__What is needed__. For the listing below, print exactly the lines from the line with "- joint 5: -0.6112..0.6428" to the line with "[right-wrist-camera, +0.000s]", both included, and nothing beyond them.

============

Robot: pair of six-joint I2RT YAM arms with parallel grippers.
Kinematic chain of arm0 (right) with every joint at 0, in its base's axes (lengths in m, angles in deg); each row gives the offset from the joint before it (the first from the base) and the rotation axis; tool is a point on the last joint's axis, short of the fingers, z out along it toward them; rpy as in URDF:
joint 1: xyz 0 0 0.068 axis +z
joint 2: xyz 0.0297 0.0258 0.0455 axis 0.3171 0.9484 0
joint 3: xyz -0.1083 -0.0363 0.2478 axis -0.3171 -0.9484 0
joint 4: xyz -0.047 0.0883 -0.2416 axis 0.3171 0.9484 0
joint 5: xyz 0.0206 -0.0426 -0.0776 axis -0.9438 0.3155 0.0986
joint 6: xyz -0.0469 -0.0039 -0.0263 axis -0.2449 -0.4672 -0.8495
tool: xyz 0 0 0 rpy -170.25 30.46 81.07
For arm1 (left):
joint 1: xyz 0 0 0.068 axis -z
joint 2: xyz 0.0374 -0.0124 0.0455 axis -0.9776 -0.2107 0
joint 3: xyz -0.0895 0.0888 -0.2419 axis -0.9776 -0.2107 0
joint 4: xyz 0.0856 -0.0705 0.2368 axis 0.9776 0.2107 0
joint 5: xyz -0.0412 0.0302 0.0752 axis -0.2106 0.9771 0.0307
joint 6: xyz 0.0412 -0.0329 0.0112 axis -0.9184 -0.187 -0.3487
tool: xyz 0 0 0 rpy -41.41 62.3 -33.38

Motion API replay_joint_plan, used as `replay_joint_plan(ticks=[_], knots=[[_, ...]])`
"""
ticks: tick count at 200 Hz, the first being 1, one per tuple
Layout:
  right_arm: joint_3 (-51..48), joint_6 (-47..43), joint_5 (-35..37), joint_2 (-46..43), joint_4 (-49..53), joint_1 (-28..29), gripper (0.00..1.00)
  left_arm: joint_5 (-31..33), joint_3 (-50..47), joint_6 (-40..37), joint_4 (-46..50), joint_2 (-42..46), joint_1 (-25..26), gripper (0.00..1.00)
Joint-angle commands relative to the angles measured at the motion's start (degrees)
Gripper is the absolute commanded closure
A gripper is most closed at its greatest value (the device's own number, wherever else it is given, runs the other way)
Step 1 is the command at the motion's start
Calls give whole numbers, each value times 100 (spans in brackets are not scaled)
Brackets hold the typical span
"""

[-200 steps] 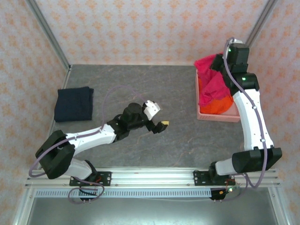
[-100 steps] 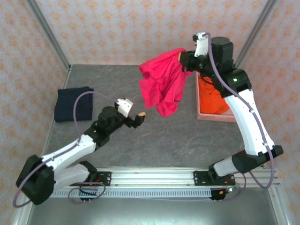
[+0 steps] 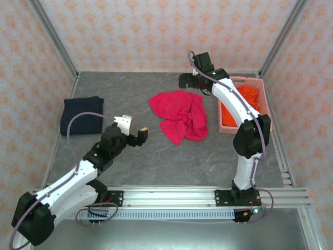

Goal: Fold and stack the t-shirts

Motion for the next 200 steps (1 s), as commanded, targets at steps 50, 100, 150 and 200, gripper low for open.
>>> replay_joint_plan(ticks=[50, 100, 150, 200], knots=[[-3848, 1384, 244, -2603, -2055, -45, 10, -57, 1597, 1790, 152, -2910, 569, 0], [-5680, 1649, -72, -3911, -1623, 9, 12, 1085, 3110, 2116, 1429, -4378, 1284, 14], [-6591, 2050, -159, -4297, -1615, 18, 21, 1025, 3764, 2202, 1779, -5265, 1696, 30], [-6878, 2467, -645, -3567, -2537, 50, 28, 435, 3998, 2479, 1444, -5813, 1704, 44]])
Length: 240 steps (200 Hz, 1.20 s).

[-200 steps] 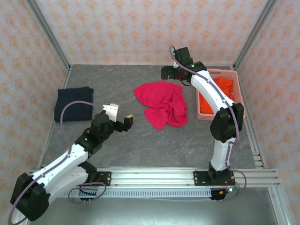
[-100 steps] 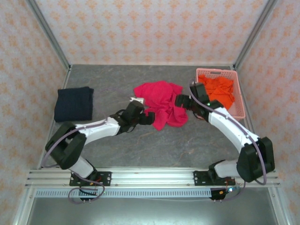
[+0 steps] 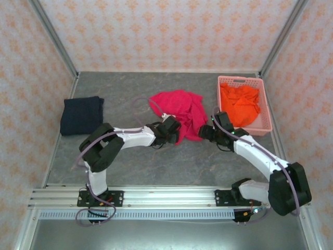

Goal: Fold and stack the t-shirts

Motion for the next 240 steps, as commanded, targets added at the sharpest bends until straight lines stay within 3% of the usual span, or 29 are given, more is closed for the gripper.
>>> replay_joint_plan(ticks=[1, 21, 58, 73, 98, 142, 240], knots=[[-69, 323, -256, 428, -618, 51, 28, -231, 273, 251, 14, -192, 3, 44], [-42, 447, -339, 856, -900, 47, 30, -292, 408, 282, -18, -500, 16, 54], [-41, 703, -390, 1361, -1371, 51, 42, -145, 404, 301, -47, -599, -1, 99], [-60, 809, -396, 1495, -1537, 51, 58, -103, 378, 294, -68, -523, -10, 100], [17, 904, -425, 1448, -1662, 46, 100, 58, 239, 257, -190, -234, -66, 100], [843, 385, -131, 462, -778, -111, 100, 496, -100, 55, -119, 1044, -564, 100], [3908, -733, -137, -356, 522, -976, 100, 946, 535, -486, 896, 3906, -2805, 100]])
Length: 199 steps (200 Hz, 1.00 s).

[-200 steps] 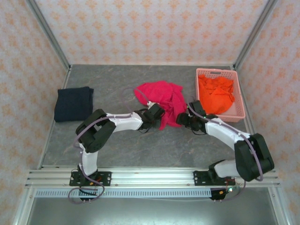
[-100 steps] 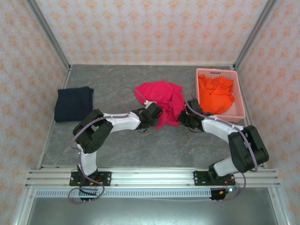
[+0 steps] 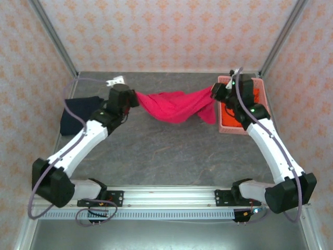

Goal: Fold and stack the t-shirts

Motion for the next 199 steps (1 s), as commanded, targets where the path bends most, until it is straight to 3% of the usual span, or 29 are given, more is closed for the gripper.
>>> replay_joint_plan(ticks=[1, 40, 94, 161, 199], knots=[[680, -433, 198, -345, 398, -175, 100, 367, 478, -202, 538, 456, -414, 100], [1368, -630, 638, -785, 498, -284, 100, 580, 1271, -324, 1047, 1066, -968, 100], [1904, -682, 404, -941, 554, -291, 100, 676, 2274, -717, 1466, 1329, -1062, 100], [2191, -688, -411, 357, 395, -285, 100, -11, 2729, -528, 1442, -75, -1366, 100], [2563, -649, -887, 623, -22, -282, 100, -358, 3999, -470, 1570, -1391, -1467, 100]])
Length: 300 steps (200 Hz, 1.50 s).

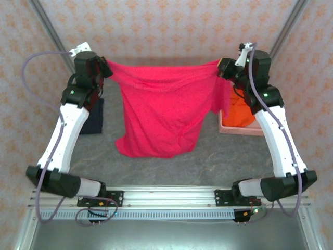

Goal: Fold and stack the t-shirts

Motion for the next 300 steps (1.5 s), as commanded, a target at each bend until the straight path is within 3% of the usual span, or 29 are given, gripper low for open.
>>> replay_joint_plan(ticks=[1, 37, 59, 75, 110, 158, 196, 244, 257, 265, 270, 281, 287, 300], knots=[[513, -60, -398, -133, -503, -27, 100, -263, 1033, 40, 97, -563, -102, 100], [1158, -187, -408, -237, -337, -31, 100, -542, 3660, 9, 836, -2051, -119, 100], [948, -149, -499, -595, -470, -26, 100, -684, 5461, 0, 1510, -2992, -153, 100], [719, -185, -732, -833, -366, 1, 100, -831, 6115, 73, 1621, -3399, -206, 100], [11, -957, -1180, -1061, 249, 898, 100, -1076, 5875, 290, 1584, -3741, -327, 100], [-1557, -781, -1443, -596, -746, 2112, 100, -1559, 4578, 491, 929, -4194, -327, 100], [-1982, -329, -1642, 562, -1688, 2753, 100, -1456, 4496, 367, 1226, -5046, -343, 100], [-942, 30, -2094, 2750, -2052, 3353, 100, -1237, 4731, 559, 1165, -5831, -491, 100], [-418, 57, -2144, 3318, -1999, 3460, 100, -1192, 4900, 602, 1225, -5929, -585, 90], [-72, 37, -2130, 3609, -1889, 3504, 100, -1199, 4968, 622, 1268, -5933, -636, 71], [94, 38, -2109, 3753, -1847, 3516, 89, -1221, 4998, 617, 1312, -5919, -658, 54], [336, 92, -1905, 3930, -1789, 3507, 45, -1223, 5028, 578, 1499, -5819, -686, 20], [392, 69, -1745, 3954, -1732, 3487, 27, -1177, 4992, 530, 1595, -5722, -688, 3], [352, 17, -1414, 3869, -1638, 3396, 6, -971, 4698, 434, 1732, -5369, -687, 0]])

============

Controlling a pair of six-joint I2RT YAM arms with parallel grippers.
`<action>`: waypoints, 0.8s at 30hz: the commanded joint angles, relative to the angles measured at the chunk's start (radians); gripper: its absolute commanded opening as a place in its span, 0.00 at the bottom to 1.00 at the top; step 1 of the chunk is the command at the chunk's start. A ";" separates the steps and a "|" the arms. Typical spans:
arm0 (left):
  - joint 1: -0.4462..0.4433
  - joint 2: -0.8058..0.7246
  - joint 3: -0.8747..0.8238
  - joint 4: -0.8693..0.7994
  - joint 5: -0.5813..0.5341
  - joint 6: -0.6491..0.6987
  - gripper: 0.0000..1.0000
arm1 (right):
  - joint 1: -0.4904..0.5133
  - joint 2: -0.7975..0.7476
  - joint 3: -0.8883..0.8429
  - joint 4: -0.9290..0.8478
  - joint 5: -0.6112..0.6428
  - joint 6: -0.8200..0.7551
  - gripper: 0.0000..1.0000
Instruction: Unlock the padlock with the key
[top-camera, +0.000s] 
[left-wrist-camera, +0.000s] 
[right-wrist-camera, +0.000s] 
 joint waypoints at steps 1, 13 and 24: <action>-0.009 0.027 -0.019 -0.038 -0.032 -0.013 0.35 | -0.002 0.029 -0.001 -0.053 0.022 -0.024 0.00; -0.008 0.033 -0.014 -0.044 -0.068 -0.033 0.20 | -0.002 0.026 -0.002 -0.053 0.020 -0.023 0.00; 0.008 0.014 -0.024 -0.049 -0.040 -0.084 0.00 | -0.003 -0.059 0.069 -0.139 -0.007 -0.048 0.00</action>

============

__Solution for this problem__.
  - joint 5: -0.6112..0.6428
  - joint 6: -0.8200..0.7551
  - gripper: 0.0000..1.0000
Instruction: Unlock the padlock with the key
[top-camera, +0.000s] 
[left-wrist-camera, +0.000s] 
[right-wrist-camera, +0.000s] 

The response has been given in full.